» Brief
Find the number of lines in these records where the word "kindly" appears. Reply with that number and nothing more.

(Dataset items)
----

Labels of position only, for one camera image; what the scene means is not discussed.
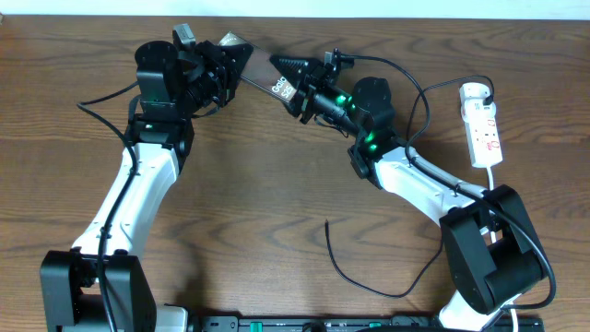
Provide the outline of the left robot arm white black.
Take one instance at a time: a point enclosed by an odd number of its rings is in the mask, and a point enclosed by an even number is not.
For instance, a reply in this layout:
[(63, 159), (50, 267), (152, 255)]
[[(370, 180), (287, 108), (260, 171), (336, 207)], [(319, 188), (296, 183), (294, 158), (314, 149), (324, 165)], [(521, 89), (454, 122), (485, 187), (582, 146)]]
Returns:
[(150, 41), (136, 50), (136, 87), (119, 133), (120, 169), (97, 215), (40, 267), (51, 331), (197, 331), (189, 310), (155, 302), (141, 259), (159, 206), (190, 153), (193, 121), (234, 98), (253, 47)]

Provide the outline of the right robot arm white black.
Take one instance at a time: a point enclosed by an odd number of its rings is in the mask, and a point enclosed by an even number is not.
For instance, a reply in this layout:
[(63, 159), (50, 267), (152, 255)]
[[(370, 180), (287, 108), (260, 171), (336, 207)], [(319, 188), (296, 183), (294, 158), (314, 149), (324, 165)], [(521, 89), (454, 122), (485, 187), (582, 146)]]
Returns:
[(323, 61), (273, 55), (270, 62), (294, 92), (287, 110), (302, 123), (313, 116), (355, 139), (350, 163), (361, 179), (404, 198), (437, 223), (455, 292), (438, 314), (442, 330), (483, 331), (541, 280), (549, 294), (528, 310), (548, 306), (557, 282), (521, 197), (509, 186), (470, 184), (423, 159), (413, 137), (393, 128), (395, 108), (384, 78), (364, 77), (350, 93), (336, 82), (357, 56), (338, 51)]

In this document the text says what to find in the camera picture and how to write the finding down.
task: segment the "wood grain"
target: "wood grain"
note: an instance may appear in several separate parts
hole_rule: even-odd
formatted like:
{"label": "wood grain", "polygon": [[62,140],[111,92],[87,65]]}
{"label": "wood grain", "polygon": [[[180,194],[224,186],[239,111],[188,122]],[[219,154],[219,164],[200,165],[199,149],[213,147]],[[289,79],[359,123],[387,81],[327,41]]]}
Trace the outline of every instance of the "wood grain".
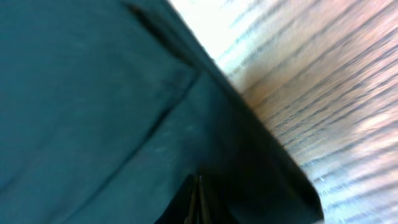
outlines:
{"label": "wood grain", "polygon": [[170,1],[320,194],[398,223],[398,1]]}

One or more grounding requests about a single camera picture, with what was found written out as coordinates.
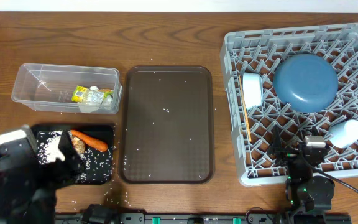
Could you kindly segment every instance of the wooden table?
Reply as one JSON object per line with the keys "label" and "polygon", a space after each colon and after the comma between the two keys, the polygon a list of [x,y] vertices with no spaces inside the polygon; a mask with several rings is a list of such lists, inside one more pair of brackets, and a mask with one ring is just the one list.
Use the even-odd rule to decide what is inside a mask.
{"label": "wooden table", "polygon": [[[117,68],[121,83],[136,65],[201,65],[213,76],[216,172],[212,180],[201,185],[129,185],[114,173],[112,185],[59,190],[57,211],[76,208],[78,212],[91,203],[117,207],[118,201],[119,206],[128,207],[125,200],[131,208],[154,213],[245,213],[253,206],[279,211],[288,206],[284,185],[243,187],[237,179],[219,59],[223,37],[239,30],[348,22],[358,22],[358,14],[0,12],[0,134],[22,124],[118,123],[115,146],[120,147],[122,110],[114,116],[60,114],[14,103],[12,87],[23,63]],[[346,181],[358,188],[358,178]],[[114,203],[107,203],[106,198],[113,198]],[[336,184],[331,212],[348,213],[358,223],[358,195]]]}

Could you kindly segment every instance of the clear plastic container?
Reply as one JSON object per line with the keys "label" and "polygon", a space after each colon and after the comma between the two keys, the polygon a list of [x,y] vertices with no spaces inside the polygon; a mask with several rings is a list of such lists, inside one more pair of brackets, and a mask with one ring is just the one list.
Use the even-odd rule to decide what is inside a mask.
{"label": "clear plastic container", "polygon": [[[72,101],[77,85],[114,90],[112,103],[102,106]],[[16,76],[12,100],[36,111],[116,114],[121,93],[119,72],[115,68],[23,64]]]}

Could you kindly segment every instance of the white backdrop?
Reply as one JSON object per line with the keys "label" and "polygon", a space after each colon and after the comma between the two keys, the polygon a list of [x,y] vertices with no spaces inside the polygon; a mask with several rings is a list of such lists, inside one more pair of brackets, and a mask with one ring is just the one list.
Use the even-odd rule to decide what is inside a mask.
{"label": "white backdrop", "polygon": [[358,0],[0,0],[0,11],[358,12]]}

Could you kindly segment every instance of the plastic bin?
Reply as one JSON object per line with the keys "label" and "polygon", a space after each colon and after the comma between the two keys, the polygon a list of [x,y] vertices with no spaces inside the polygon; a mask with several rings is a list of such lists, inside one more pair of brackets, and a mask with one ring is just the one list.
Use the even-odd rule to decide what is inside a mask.
{"label": "plastic bin", "polygon": [[118,112],[122,86],[119,72],[114,68],[23,64],[17,73],[12,100],[36,111],[81,113],[78,103],[71,100],[77,85],[114,90],[109,106],[80,105],[82,111],[92,111],[93,114]]}
{"label": "plastic bin", "polygon": [[[273,89],[275,69],[296,54],[315,54],[335,69],[339,90],[335,100],[318,113],[300,113],[277,98]],[[294,146],[316,127],[326,141],[330,126],[358,120],[358,24],[294,27],[228,33],[220,53],[224,88],[229,101],[232,143],[239,182],[245,186],[284,183],[287,168],[266,155],[272,129],[278,126],[285,146]],[[238,76],[258,73],[264,102],[248,112],[252,142],[248,141]],[[330,145],[318,167],[337,178],[358,176],[358,141],[346,149]]]}

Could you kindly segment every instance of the black tray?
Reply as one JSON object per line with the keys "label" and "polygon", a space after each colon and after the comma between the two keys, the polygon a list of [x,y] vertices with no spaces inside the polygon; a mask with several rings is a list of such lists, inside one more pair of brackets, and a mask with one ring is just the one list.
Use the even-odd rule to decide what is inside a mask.
{"label": "black tray", "polygon": [[89,165],[85,163],[85,175],[78,177],[76,184],[104,184],[112,177],[112,147],[114,142],[114,130],[108,125],[70,125],[70,124],[39,124],[31,127],[37,139],[37,159],[40,161],[40,145],[46,144],[47,139],[53,131],[69,131],[71,129],[81,131],[91,137],[104,141],[108,146],[106,152],[100,152],[92,147],[86,146],[86,152],[82,154],[83,161],[89,159]]}
{"label": "black tray", "polygon": [[214,173],[212,83],[203,67],[135,67],[126,78],[119,175],[198,184]]}

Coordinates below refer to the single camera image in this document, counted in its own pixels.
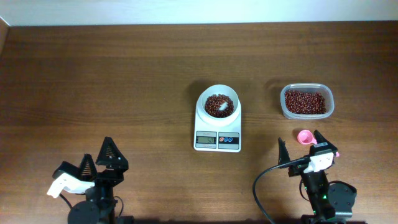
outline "white wall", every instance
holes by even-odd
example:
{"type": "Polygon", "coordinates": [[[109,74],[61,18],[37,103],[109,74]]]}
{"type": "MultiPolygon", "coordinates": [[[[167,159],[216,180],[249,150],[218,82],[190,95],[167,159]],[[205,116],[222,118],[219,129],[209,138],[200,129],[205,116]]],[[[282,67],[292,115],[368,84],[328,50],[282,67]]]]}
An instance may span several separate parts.
{"type": "Polygon", "coordinates": [[[398,19],[398,0],[0,0],[11,26],[398,19]]]}

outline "kitchen scale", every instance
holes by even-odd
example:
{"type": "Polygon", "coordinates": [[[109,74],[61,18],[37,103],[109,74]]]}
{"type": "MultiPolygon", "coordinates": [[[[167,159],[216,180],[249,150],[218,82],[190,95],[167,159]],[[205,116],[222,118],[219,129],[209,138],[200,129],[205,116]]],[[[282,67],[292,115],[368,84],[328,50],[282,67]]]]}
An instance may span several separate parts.
{"type": "Polygon", "coordinates": [[[226,85],[213,85],[205,90],[197,101],[193,148],[197,151],[239,152],[242,142],[241,103],[235,91],[226,85]],[[215,118],[205,111],[209,96],[223,94],[234,104],[234,110],[226,118],[215,118]]]}

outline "pile of beans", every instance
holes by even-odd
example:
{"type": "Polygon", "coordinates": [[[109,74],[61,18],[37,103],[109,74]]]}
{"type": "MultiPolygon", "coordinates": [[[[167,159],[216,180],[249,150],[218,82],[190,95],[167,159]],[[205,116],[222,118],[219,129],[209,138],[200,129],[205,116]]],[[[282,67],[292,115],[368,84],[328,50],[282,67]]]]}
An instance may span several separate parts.
{"type": "Polygon", "coordinates": [[[215,118],[226,118],[234,111],[233,101],[226,95],[219,94],[209,96],[205,103],[205,111],[215,118]],[[227,103],[225,109],[220,110],[221,105],[227,103]]]}
{"type": "Polygon", "coordinates": [[[285,92],[287,109],[296,114],[326,113],[325,99],[320,93],[302,93],[297,90],[285,92]]]}

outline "wooden table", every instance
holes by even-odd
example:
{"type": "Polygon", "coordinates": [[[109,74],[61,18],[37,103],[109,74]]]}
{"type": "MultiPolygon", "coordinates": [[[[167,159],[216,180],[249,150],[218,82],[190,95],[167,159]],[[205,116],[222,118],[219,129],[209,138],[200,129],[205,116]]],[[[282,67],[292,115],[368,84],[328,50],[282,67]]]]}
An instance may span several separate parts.
{"type": "MultiPolygon", "coordinates": [[[[338,147],[328,179],[358,189],[353,220],[398,220],[398,22],[13,27],[0,88],[2,224],[66,223],[65,202],[46,195],[52,172],[95,159],[105,136],[129,161],[114,189],[125,215],[265,220],[252,182],[277,164],[278,137],[292,159],[308,154],[300,128],[338,147]],[[306,82],[330,87],[330,118],[283,117],[281,89],[306,82]],[[243,106],[237,154],[193,150],[195,102],[217,83],[243,106]]],[[[299,181],[287,170],[260,181],[274,218],[312,213],[299,181]]]]}

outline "black cable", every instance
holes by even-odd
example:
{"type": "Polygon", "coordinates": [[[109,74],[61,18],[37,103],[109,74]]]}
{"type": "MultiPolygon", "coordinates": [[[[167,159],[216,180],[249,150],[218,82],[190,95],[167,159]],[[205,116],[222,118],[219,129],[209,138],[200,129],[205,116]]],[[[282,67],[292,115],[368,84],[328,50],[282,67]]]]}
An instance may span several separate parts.
{"type": "Polygon", "coordinates": [[[68,204],[69,208],[72,209],[72,205],[70,204],[68,199],[65,196],[63,196],[62,194],[60,194],[60,197],[68,204]]]}
{"type": "Polygon", "coordinates": [[[113,198],[118,198],[122,202],[122,209],[120,209],[120,213],[119,213],[119,216],[118,216],[118,218],[120,218],[120,216],[122,215],[122,212],[123,212],[123,208],[124,208],[123,200],[119,196],[114,196],[113,198]]]}
{"type": "Polygon", "coordinates": [[[303,192],[302,192],[302,190],[301,190],[301,188],[302,188],[302,185],[303,185],[303,179],[301,179],[301,180],[300,180],[300,183],[299,183],[299,185],[298,185],[298,189],[299,189],[299,191],[300,191],[300,195],[301,195],[301,197],[303,197],[303,198],[304,198],[304,200],[306,200],[306,201],[308,201],[308,202],[309,202],[309,200],[308,200],[308,199],[306,199],[306,198],[304,197],[304,194],[303,194],[303,192]]]}
{"type": "Polygon", "coordinates": [[[259,199],[257,198],[257,195],[256,195],[256,183],[260,179],[260,177],[262,177],[264,174],[266,174],[267,172],[269,172],[271,170],[274,170],[276,168],[281,168],[281,167],[292,166],[292,165],[296,164],[297,162],[301,162],[301,161],[304,161],[304,160],[305,160],[305,158],[300,158],[300,159],[296,159],[296,160],[287,162],[285,164],[279,164],[279,165],[273,166],[271,168],[268,168],[268,169],[262,171],[262,173],[260,175],[258,175],[257,178],[254,180],[254,183],[253,183],[253,196],[254,196],[254,199],[255,199],[257,205],[259,206],[260,210],[262,211],[262,213],[268,218],[268,220],[272,224],[275,224],[275,221],[268,215],[268,213],[265,211],[264,207],[261,205],[259,199]]]}

----

» Answer for the task
5